Niets gaat verloren alles is goed aan het varken en de poten en de staart voor in de soep laat ze maar doen en volgende zondag is er veel volk, goei volk zenne!!
Mit staat stokstijf met de armen gekruist en ons vader zegt Hector uw melk kookt over waarop Hector naar huis gaat met Mit.
De zageman is weg zegt ons vader en knabbelt verder het vet van de koteletten want dat lusten wij niet.
Na het eten luisteren we nog naar de bontenavond trein op de radio en om 22. uur gaan we allemaal slapen
Den beuling goed gekruid kunt ge nu niet meer kopen want ons varkens waren van goud gelijk ons moeder en vader.
De andere dag is onze Denis al hier vroeg in de morgen hij krijgt gebraad zwezeriken, beuling en worsten, wat spek en ook een groot stuk hesp.
De rest gaat in een grote ton met zout.
De volgende morgen help ik mee met onze Charles en ik mag al eens de camionette verder rijden.
Hij heeft veel werk zaterdags. Afrekenen met de poefers van heel de week en dobbel rijden voor zondag.
Gelukkig hebben we wat bakkers onder de klanten en café den totskop, een achternicht van ons moeder waar we iets warm drinken
Onzen Denis komt hier zen duifjes brengen want hij heeft kampioenen zenne.
Ik rook ook al eens een sigaretje zonder dat ons moeder het weet. Dat heeft zo zijn voordelen, meehelpen met mijn broer
Badewey, mijn broer is ne vinnige knappe gast en heel wat vrouwtjes hebben hem graag als melkboer.
Maar verder dan schatje het is goe weer gaat het niet , allee zo denk ik toch!!!
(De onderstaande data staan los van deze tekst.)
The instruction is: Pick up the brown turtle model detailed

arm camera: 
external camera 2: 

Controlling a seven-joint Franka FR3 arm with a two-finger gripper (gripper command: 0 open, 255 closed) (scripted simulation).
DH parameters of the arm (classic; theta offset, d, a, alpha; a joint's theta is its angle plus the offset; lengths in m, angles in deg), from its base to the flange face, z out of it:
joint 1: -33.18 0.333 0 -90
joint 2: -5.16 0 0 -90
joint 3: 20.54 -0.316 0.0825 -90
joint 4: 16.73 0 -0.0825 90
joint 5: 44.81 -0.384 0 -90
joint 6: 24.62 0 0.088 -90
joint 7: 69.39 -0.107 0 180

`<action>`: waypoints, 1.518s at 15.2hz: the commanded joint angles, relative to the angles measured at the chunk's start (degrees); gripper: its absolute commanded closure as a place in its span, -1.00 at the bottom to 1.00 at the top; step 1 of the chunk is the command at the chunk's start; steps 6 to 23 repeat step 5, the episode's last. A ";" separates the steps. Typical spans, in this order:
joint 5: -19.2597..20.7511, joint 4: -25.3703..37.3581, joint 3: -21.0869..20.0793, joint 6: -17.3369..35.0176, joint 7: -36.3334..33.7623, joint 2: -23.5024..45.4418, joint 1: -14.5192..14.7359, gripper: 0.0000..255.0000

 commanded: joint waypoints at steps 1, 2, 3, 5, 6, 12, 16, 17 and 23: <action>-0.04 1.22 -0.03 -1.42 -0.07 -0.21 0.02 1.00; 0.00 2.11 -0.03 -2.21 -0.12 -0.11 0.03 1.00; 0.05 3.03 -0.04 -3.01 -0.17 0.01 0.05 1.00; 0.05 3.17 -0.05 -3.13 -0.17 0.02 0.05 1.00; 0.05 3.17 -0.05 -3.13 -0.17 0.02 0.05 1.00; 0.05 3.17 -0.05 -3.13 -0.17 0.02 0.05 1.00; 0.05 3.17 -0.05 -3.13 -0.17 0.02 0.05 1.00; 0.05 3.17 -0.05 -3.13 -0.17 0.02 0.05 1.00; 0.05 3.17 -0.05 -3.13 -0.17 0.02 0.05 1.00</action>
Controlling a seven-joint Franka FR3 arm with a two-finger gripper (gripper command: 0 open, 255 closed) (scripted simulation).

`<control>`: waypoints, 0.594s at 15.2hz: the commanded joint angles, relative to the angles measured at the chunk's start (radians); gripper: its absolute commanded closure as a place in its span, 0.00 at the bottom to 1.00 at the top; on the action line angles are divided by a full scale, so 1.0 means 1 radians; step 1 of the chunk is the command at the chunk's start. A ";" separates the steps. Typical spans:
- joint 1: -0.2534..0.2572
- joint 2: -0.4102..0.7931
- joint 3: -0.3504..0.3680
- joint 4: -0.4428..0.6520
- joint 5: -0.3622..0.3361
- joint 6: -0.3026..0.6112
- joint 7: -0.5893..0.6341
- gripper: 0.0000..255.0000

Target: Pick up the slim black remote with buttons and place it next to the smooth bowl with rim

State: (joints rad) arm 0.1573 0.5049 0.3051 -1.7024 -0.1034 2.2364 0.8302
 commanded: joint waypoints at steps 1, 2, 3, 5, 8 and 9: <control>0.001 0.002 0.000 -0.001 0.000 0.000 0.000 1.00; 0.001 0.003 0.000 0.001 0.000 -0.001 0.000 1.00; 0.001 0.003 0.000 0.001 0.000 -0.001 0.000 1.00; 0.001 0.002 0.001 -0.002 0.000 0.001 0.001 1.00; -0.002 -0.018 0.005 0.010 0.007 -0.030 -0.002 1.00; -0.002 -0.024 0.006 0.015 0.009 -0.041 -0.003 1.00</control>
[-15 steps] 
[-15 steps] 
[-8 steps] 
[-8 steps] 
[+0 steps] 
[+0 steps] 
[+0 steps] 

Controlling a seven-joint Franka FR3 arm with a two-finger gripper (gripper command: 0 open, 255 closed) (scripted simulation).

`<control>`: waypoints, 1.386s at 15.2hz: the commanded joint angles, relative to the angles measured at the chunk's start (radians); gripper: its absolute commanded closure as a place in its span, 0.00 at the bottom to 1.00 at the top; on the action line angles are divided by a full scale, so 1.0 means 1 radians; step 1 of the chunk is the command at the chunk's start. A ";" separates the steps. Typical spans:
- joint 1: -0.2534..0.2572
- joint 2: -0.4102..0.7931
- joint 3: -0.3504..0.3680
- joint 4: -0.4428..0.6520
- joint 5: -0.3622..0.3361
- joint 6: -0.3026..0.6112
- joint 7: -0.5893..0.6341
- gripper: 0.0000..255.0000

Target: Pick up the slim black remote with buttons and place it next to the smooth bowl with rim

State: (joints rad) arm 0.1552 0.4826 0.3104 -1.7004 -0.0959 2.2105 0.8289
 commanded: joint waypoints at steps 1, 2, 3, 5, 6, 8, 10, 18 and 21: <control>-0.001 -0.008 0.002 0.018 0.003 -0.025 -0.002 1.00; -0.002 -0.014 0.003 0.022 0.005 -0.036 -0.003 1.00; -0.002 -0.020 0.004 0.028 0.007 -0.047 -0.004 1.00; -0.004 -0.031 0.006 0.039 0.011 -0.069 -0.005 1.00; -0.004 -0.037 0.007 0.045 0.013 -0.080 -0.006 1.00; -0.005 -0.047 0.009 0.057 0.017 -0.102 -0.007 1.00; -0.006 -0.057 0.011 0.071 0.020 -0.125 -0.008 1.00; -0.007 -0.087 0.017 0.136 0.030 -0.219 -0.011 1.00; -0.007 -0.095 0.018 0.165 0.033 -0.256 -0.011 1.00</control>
Als we thuiskomen is ons moeder nog druk aan het kuisen want zo’n varken dat is veel kuiswerk hé.
Ze zegt dat ik de poezen goed in het oog moet houden want die lusten ook worsten en beuling.
We schuiven aan tafel en het is verse beuling met appelmoes,wat een feest!!!
Met bruine suiker is het ook zéér lekker.
Zondagmorgen is het druk want onze ouders zijn al hard aan het werken. Ze gaan naar de 10 uren mis en onze Charles ligt nog in bed.
Ik ben ook al wakker om 8 uur en zet de tafel en koffie. Zo doe ik ook mijn deel want deze namiddag komen ze allemaal.
Ons Elza en de Gust met de kinderen en ook ons Maria met den Denis en Jozefke.
Ons Anita en Els zitten nog in de kolen…
Pastoor Vercammen doet de mis en wij krijgen af en toe een sigaarke en koffiebonen na een wijntje.
Vandaag ga ik ni naar de chiro want mijne peter nonkel Telen, tante Françoise komen, en ook nonkel Albert en tante Philomène komen een stukske van het varken halen.
Ook nonkel Charles en tante Anna zijn er en er wordt gelachen en gebabbeld.
Ondertussen is onze Charles er met de moto van nonkel Oscar gaan rijden. psssst da mag ni maar ik zwijg he!!!
Nog een groen Micheleke te goe hé brother.
Het is alsof hij het geroken heeft maar daar is nonkel Louis, de jongsten broer van ons vader en hij lust ook van dat varken.
Allee louis zegt ons vader, ge krijgt ook iets maar deze zomer eens helpen met het hooi hé.
En dan krijgt ge nog wat aardappelen.
Van helpen hoort hij het in Keulen donderen maar het is gene slechte nonkel, ge kunt hem van alles wijsmaken.
Ik krijg van nonkel Albert en nonkel Oscar nog 20 fr., daar kon je al wat mee doen in 1960.
Het was heeeel leuk die zondag met onze familie.
Het was geen tijd van luxe maar ik wou het zeker nog eens beleven en den Hector heeft ook wat van het varken gekregen.
Alles was eenvoudig er was geen GSM of telefoon en de straat was van kasseien. ‘t Wwas een goeie tijd in 1960.
Was het nog maar eens feest in ‘t Laar bij de Van Looverkens!!!